Par décision du 13 avril 2018, la Commission des sanctions avait prononcé une sanction pécuniaire de 200 000 euros à l’encontre du président du directoire d’une société pour avoir manqué à son obligation d’abstention d’utilisation d’une information privilégiée relative à la situation tendue de trésorerie de ladite société.
L’intéressé avait déposé une requête en vue d’obtenir un sursis à exécution de cette décision, laquelle a été rejetée par une ordonnance de la cour d’appel de Paris du 3 octobre 2018.
La cour a d’abord rappelé qu’il appartient au requérant de rapporter la preuve que la décision contestée est susceptible d’entraîner des conséquences manifestement excessives et, partant, que pour apprécier ces dernières il convient de connaître l’étendue exacte du patrimoine et des revenus de celui-ci.
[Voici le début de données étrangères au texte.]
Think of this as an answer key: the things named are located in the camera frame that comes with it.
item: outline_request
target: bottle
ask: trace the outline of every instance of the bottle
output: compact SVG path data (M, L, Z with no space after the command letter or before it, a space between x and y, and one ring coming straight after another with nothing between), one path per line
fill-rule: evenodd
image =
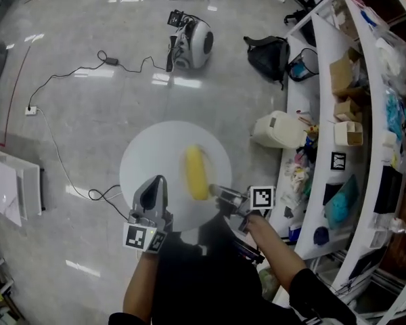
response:
M406 223L400 218L394 218L391 213L378 214L374 223L376 229L390 230L395 234L406 234Z

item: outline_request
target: person
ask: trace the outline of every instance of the person
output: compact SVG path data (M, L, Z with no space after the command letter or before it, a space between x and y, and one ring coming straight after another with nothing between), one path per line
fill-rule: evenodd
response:
M291 306L302 316L356 324L353 312L307 269L266 219L249 215L247 229L264 254ZM123 301L109 325L129 324L302 324L292 308L262 297L255 267L232 247L233 234L218 216L202 227L199 246L167 236L159 256L143 253Z

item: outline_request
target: black sleeve
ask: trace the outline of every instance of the black sleeve
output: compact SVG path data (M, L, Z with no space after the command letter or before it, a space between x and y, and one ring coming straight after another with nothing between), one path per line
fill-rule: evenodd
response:
M108 319L108 325L145 325L145 322L132 314L114 313Z
M290 305L303 317L337 319L343 325L355 325L357 317L309 269L299 271L290 284Z

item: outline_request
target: red cable
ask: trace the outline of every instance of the red cable
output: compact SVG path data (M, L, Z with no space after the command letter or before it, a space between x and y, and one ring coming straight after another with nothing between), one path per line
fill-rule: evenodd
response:
M11 113L12 101L14 100L16 85L17 85L17 83L18 83L18 79L20 78L20 73L21 73L21 70L22 70L22 66L24 65L24 63L25 63L25 61L26 61L28 51L30 51L30 48L31 48L31 47L32 47L31 45L28 47L27 52L26 52L26 55L24 56L24 59L23 59L23 61L22 61L22 63L21 63L20 71L18 71L18 76L16 77L16 81L15 81L15 85L14 85L14 90L12 91L11 102L9 103L9 109L7 110L6 128L5 128L5 139L4 139L4 142L3 142L3 143L0 143L0 146L1 146L1 147L5 147L5 146L6 146L7 125L9 124L9 115L10 115L10 113Z

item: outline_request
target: gray tile floor
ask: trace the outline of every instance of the gray tile floor
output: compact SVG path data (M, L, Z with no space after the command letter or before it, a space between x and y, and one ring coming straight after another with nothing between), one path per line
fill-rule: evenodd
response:
M153 85L162 71L145 64L141 74L110 68L111 78L53 79L32 104L45 112L69 176L83 189L118 183L128 143L146 127L168 120L189 121L214 134L230 157L239 190L272 184L277 174L279 152L251 144L248 136L257 118L285 109L286 95L249 65L242 37L284 36L283 18L297 5L291 0L117 1L19 0L0 23L0 39L15 45L0 80L0 140L31 42L24 40L44 34L31 43L2 148L46 170L47 211L21 228L0 216L0 253L15 280L14 299L32 324L106 324L110 313L120 311L137 263L133 251L121 248L122 218L106 203L66 193L68 182L42 116L24 115L32 92L52 74L96 66L100 49L127 68L138 69L147 56L164 66L174 32L166 24L169 12L197 15L212 26L212 57L201 71L173 76L199 80L200 88ZM122 196L114 201L127 212Z

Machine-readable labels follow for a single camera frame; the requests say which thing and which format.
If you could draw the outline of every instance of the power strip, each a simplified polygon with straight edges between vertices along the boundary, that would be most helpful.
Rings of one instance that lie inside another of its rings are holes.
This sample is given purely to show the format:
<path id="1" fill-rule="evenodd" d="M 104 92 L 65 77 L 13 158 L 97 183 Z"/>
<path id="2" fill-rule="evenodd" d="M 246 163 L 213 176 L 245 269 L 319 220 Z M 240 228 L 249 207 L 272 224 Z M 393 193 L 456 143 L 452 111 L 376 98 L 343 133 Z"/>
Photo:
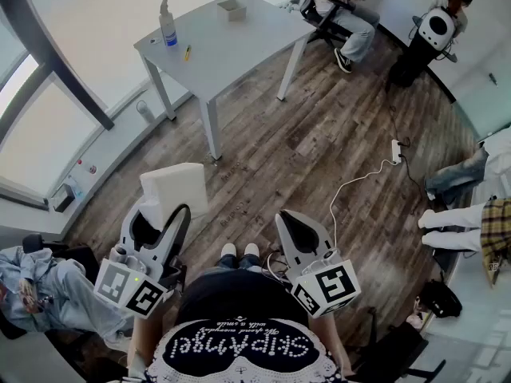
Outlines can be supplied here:
<path id="1" fill-rule="evenodd" d="M 392 140 L 392 161 L 395 164 L 400 164 L 402 162 L 401 160 L 401 146 L 399 145 L 399 142 L 396 139 Z"/>

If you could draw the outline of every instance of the white pants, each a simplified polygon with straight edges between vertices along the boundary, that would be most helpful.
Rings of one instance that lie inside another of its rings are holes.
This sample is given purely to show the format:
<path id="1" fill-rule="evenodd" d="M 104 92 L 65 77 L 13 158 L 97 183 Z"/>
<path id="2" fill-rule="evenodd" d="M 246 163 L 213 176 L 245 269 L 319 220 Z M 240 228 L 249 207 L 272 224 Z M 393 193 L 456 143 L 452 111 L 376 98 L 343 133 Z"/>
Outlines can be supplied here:
<path id="1" fill-rule="evenodd" d="M 353 11 L 339 10 L 332 21 L 353 33 L 341 48 L 341 54 L 353 62 L 360 62 L 373 42 L 380 23 L 379 14 L 358 4 Z"/>
<path id="2" fill-rule="evenodd" d="M 472 250 L 481 251 L 481 223 L 482 210 L 486 203 L 468 208 L 455 208 L 440 213 L 426 211 L 421 217 L 425 228 L 437 228 L 445 226 L 460 226 L 476 228 L 477 230 L 461 233 L 447 231 L 431 231 L 422 237 L 422 243 L 433 248 L 446 250 Z"/>

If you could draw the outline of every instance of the small box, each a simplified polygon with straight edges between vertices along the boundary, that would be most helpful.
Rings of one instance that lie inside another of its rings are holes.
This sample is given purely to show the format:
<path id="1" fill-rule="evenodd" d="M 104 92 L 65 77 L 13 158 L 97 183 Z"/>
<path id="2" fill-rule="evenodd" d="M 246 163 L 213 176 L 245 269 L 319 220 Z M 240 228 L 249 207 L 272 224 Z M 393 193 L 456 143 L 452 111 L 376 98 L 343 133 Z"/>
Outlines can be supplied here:
<path id="1" fill-rule="evenodd" d="M 59 187 L 55 195 L 50 199 L 53 209 L 57 213 L 62 213 L 74 200 L 73 189 L 64 183 Z"/>
<path id="2" fill-rule="evenodd" d="M 217 4 L 218 18 L 227 22 L 239 22 L 247 17 L 247 7 L 238 0 L 226 0 Z"/>

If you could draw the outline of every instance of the table leg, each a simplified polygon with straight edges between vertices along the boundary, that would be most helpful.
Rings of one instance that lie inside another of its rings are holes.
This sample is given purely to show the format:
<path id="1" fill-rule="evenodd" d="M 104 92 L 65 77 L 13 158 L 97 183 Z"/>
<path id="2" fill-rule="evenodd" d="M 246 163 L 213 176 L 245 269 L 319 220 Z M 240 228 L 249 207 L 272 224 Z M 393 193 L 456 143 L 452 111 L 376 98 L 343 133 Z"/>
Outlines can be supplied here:
<path id="1" fill-rule="evenodd" d="M 284 78 L 282 79 L 282 83 L 280 84 L 279 93 L 277 94 L 277 98 L 281 101 L 286 97 L 287 89 L 291 84 L 291 80 L 293 79 L 300 59 L 302 58 L 303 51 L 305 50 L 305 46 L 307 45 L 307 41 L 309 36 L 298 40 L 295 43 L 295 48 L 291 54 L 291 58 L 289 58 L 289 62 L 287 63 L 286 73 L 284 74 Z"/>
<path id="2" fill-rule="evenodd" d="M 170 103 L 170 100 L 168 98 L 167 91 L 165 91 L 165 87 L 163 85 L 163 81 L 161 80 L 160 73 L 158 72 L 158 68 L 142 54 L 141 59 L 142 62 L 144 63 L 145 69 L 147 70 L 147 73 L 149 74 L 149 79 L 156 88 L 156 93 L 160 98 L 161 104 L 163 105 L 163 108 L 167 113 L 168 118 L 170 120 L 175 120 L 176 113 L 172 108 L 172 104 Z"/>
<path id="3" fill-rule="evenodd" d="M 222 149 L 220 147 L 220 136 L 218 133 L 216 99 L 212 99 L 209 102 L 200 100 L 200 115 L 206 131 L 206 137 L 208 138 L 209 151 L 211 155 L 218 160 L 222 157 Z"/>

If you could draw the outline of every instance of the spray bottle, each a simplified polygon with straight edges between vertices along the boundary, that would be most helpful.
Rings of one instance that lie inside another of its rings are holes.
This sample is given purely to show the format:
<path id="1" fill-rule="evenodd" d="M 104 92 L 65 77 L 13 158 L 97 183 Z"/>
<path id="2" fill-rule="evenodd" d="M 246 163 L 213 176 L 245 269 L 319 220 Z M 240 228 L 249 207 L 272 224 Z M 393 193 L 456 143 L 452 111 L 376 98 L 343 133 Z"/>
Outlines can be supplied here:
<path id="1" fill-rule="evenodd" d="M 174 17 L 168 12 L 167 0 L 163 0 L 160 6 L 160 26 L 165 44 L 170 47 L 177 44 L 176 27 L 174 26 Z"/>

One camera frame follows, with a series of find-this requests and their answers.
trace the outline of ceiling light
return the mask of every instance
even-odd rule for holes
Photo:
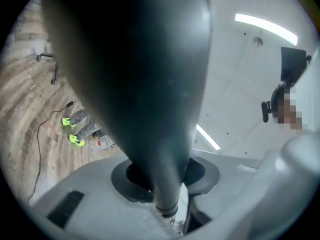
[[[199,133],[202,134],[203,137],[216,149],[219,150],[221,147],[200,127],[199,124],[196,125],[196,129],[199,131]]]
[[[234,20],[236,22],[242,22],[242,23],[256,26],[264,30],[268,30],[271,33],[274,33],[279,37],[282,37],[283,39],[287,40],[289,43],[293,44],[294,46],[297,46],[298,44],[298,37],[294,33],[291,33],[289,30],[283,28],[282,26],[274,24],[265,19],[237,13],[235,15]]]

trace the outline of dark gray pole
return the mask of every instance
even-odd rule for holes
[[[208,0],[42,0],[59,67],[103,129],[177,210],[203,99]]]

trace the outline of plastic water bottle
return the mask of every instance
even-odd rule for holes
[[[108,135],[104,135],[90,142],[90,151],[111,149],[114,145],[114,141]]]

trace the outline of person
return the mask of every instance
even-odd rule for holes
[[[64,126],[75,127],[80,121],[88,116],[88,112],[85,109],[81,109],[68,118],[62,118],[62,124]],[[83,127],[77,134],[70,134],[69,141],[76,144],[78,147],[82,147],[85,144],[85,137],[100,130],[101,127],[94,121]]]
[[[287,124],[291,130],[301,130],[302,118],[296,112],[296,106],[291,105],[289,95],[286,85],[279,84],[270,101],[272,116],[278,124]]]

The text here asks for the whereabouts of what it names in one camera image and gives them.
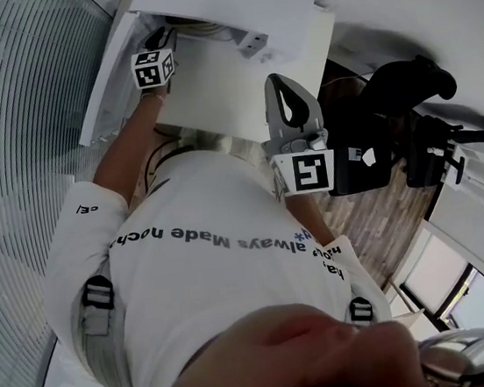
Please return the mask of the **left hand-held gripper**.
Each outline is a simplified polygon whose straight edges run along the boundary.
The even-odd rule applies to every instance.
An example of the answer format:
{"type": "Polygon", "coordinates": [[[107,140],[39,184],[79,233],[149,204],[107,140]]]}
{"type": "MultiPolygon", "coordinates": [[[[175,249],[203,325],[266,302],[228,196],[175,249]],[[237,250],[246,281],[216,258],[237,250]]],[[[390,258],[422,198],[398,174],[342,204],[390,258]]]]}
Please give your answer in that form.
{"type": "Polygon", "coordinates": [[[145,40],[144,53],[133,54],[132,75],[138,90],[167,85],[175,71],[173,51],[177,48],[177,31],[172,27],[167,32],[165,49],[161,40],[166,28],[161,26],[151,32],[145,40]]]}

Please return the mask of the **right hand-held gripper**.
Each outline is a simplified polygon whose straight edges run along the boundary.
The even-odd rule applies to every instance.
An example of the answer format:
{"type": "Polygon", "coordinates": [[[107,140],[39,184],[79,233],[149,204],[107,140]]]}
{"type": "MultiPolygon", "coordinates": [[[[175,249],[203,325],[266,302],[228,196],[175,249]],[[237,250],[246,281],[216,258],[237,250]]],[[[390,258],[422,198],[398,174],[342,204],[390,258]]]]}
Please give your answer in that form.
{"type": "Polygon", "coordinates": [[[282,139],[288,129],[318,128],[320,104],[301,84],[285,75],[270,74],[264,85],[270,140],[262,148],[274,173],[277,193],[296,196],[334,188],[334,151],[325,129],[282,139]]]}

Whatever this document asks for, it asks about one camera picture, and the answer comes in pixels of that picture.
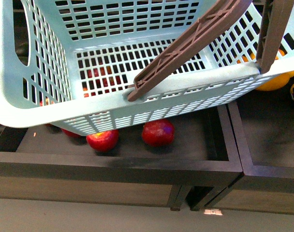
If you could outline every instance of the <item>light blue plastic basket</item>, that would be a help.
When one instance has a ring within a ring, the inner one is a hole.
[[[286,55],[278,54],[268,73],[260,75],[254,62],[237,64],[256,51],[261,17],[251,5],[212,44],[144,97],[128,102],[127,87],[140,70],[215,1],[22,3],[28,66],[15,54],[12,0],[0,0],[0,123],[6,126],[53,123],[87,135],[226,104],[294,70],[294,9],[281,43]]]

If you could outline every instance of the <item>floor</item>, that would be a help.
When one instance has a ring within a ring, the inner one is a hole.
[[[294,232],[294,216],[0,199],[0,232]]]

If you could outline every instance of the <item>brown handle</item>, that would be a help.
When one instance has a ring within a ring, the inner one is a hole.
[[[294,0],[265,2],[256,55],[261,73],[268,72],[275,61],[293,5]]]
[[[217,0],[213,7],[135,77],[135,90],[128,95],[128,100],[135,101],[150,91],[208,46],[238,20],[251,3],[252,0]]]

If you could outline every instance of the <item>red apple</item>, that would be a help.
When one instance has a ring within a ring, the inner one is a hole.
[[[75,133],[70,132],[70,131],[68,131],[68,130],[66,130],[66,129],[62,129],[62,128],[61,128],[61,130],[62,130],[67,136],[69,136],[69,137],[72,137],[72,138],[80,138],[80,137],[81,137],[81,135],[79,135],[79,134],[75,134]]]
[[[174,125],[167,119],[147,122],[144,125],[142,138],[153,147],[169,145],[174,140]]]
[[[113,149],[119,139],[118,130],[109,130],[86,136],[87,143],[99,152],[108,152]]]

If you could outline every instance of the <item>dark wooden bin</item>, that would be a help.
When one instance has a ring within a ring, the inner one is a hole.
[[[206,204],[241,174],[225,106],[170,119],[172,145],[151,148],[143,125],[120,129],[110,153],[59,128],[5,128],[0,135],[0,198],[130,204],[178,210],[193,186]]]
[[[228,105],[243,175],[208,208],[294,214],[293,83]]]

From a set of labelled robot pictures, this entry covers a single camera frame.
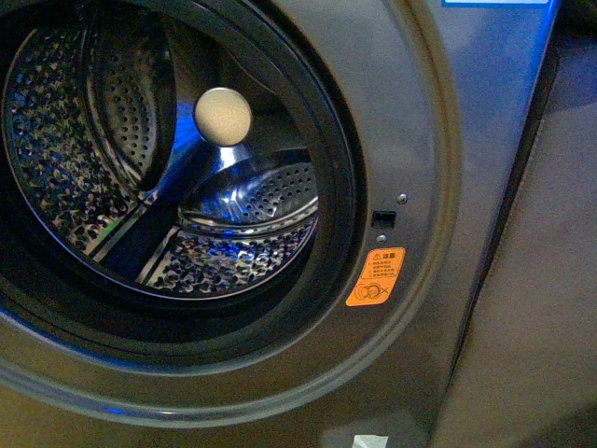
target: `stainless steel drum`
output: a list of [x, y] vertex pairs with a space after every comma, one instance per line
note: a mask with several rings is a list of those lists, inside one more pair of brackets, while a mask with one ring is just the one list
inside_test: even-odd
[[[276, 96], [205, 35], [194, 51], [181, 44], [192, 32], [159, 14], [87, 17], [34, 29], [4, 87], [8, 159], [47, 231], [107, 278], [169, 299], [220, 298], [281, 272], [308, 247], [318, 198]], [[254, 129], [232, 147], [193, 119], [216, 86], [249, 90], [249, 105], [259, 96]]]

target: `washing machine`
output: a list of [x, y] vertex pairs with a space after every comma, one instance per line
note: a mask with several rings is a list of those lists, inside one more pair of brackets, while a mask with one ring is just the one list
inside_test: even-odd
[[7, 446], [426, 446], [556, 6], [2, 2]]

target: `white sticker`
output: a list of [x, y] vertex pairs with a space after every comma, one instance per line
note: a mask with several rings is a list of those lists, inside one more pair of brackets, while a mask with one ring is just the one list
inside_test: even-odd
[[549, 0], [443, 0], [444, 5], [546, 5]]
[[387, 436], [354, 436], [353, 448], [385, 448]]

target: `orange warning label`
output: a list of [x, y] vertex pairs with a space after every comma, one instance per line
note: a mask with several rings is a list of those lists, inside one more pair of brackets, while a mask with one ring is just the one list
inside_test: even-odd
[[379, 305], [387, 301], [396, 284], [406, 254], [404, 247], [374, 249], [348, 297], [348, 306]]

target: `warning symbol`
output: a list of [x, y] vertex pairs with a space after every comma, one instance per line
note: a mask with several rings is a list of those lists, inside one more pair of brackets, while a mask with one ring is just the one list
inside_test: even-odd
[[363, 272], [348, 297], [348, 306], [379, 305], [390, 298], [406, 249], [374, 249], [367, 255]]

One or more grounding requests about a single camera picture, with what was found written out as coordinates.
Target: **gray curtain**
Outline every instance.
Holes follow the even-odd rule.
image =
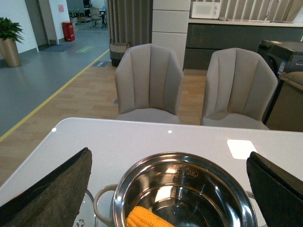
[[[269,10],[268,20],[292,21],[302,6],[303,0],[221,0],[220,16],[228,19],[264,20]]]
[[[151,0],[107,0],[109,39],[131,46],[152,42]]]
[[[302,0],[292,0],[289,4],[284,20],[293,21],[303,7]]]

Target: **corn on the cob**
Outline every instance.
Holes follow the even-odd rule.
[[[174,227],[148,209],[136,206],[126,219],[127,227]]]

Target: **gold planter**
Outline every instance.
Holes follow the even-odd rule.
[[[0,38],[0,52],[8,67],[18,67],[21,65],[15,40],[3,40],[2,38]]]

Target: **kitchen counter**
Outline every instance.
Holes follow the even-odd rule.
[[[241,26],[270,26],[270,27],[303,27],[303,23],[293,23],[291,21],[262,21],[262,20],[243,20],[229,19],[220,21],[218,19],[189,19],[190,24],[212,24],[212,25],[241,25]]]
[[[302,42],[303,23],[189,19],[184,68],[207,70],[213,52],[241,48],[257,52],[263,40]]]

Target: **door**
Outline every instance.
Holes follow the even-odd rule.
[[[25,0],[25,3],[27,6],[30,21],[32,23],[37,46],[43,46],[47,44],[47,35],[45,32],[37,0]]]

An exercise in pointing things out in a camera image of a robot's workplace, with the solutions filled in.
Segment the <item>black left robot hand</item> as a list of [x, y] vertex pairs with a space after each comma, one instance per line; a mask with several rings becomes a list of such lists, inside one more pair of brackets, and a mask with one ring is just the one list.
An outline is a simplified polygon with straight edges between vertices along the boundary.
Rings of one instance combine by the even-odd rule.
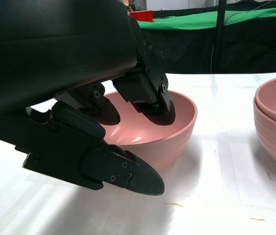
[[174, 122], [160, 59], [122, 2], [0, 0], [0, 140], [26, 153], [25, 169], [162, 195], [156, 170], [104, 140], [121, 120], [107, 80], [152, 123]]

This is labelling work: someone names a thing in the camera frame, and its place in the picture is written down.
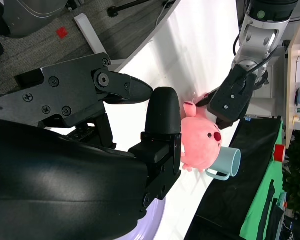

Or, elle a relevé qu’en l’espèce ce dernier se montrait « très taisant sur certains aspects de son patrimoine », notamment sur la valeur patrimoniale de ses parts de SCI, l’amortissement de ses prêts immobiliers et ses avis d’imposition 2015, 2016 et 2017.
En conséquence, la cour a retenu que le requérant ne démontrait pas que l’exécution de la décision de la Commission des sanctions était susceptible d’entraîner des conséquences manifestement excessives.